En un acto de sofisticada caridad burocrática, el Areópago contemporáneo estadounidense ha concedido al régimen trumpiano el beneplácito para despojar del manto de la protección legal a más de trescientos mil desterrados venezolanos. Una jugada maestra de filantropía inversa donde la compasión se mide en órdenes de emergencia.
Los augures judiciales emitieron un edicto de urgencia —efímero como la memoria política— que suspende temporalmente la sensatez de un tribunal inferior. El magistrado Edward Chen había osado sugerir que la cancelación del Estatus de Protección Temporal fue ejecutada con la delicadeza de un elefante en cacharrería. Naturalmente, los tres jueces progresistas disintieron, porque en este circulo romano moderno, la disidencia es el último refugio de la cordura.
La administración republicana ha emprendido una cruzada de eficiencia humanitaria para desmantelar sistemáticamente los paraguas legales que permitían a los inmigrantes trabajar y residir sin ser cazados como alimañas. La jugada incluye el desmonte del TPS para seiscientos mil venezolanos y quinientos mil haitianos —herederos involuntarios de la era bideniana— porque en el gran teatro de la geopolítica, la compasión tiene fecha de caducidad y se renueva en ciclos de dieciocho meses.
En un sublime acto de coherencia selectiva, el máximo tribunal ya había revocado en mayo una medida similar que protegía a otros trescientos cincuenta mil venezolanos. Como es tradición en estas apelaciones exprés, los jerarcas no consideraron necesario manchar su sabiduría con explicaciones mundanas. El silencio, al fin y al cabo, es la más elocuente de las sentencias.
“La misma determinación que adoptamos en mayo resulta pertinente en esta ocasión”, rezaba el oráculo no firmado del viernes. Una muestra ejemplar de que la previsibilidad burocrática puede ser tan reconfortante como un verdugo que siempre usa la misma cuerda.

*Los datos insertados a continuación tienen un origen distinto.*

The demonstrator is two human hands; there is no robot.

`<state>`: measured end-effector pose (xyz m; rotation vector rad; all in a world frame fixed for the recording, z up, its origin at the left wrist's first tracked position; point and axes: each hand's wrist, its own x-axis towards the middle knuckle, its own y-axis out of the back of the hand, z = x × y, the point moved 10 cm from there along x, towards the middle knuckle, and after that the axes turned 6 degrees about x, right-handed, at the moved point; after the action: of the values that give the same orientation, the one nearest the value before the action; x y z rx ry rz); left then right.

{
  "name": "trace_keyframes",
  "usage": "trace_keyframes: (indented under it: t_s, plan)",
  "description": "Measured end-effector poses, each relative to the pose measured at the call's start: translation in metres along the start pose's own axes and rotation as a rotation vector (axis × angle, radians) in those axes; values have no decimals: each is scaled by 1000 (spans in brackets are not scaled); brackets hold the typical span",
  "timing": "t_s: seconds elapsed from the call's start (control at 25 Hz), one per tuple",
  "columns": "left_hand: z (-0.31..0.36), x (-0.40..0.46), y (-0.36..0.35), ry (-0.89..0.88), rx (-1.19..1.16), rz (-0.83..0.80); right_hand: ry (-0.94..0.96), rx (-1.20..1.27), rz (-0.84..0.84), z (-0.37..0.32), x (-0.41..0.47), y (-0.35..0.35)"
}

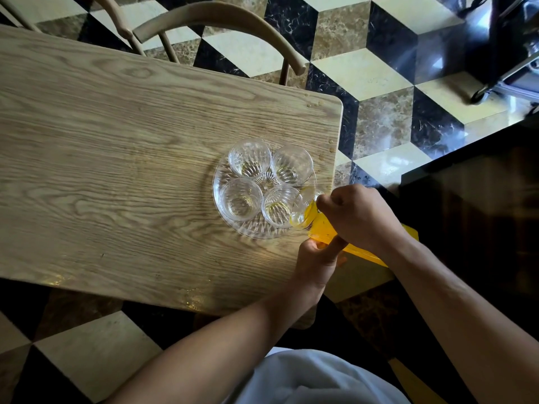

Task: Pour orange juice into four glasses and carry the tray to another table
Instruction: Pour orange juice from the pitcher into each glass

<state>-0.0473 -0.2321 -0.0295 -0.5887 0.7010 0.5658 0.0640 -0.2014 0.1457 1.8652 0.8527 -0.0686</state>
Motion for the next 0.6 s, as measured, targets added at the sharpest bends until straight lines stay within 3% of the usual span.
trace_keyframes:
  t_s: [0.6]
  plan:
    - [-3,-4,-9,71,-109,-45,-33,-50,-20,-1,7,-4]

Mientras tanto, en el mundo real —ese detalle molesto que suele ignorarse en los palacios de justicia—, algunos migrantes han comenzado a experimentar en carne propia las consecuencias colaterales de esta epopeya jurídica: pérdida de empleos, desalojos de viviendas y viajes express hacia la incertidumbre. Los leguleyos de los desposeídos han testimoniado ante el tribunal cómo la justicia acelerada produce deportaciones exprés con la eficacia de una línea de montaje industrial.
“Considero la decisión hodierna como otro ejercicio frívolo de nuestro procedimiento de urgencia“, sentenció la jueza Ketanji Brown Jackson en un arrebato de lucidez inconveniente. “Disiento porque, con el debido respeto, me niego a avalar nuestra repetida, gratuita y dañina intromisión en litigios pendientes mientras existen existencias humanas en juego”.
El Congreso concibió el TPS en 1990 como un mecanismo de contención ética para evitar el retorno a naciones devastadas por catástrofes naturales, conflictos civiles u otras condiciones peligrosas. Una designación que puede ser otorgada —y revocada— por el zar de la Seguridad Nacional con la misma facilidad con que se cambia un fusible.
El juez Chen había determinado que el Departamento de Seguridad Nacional actuó “con una celeridad inaudita y de manera sin precedentes… con el objetivo preconcebido de acelerar la terminación del estatus de TPS para Venezuela”. Una descripción que, en cualquier otro contexto, se llamaría por su nombre: ensañamiento administrativo.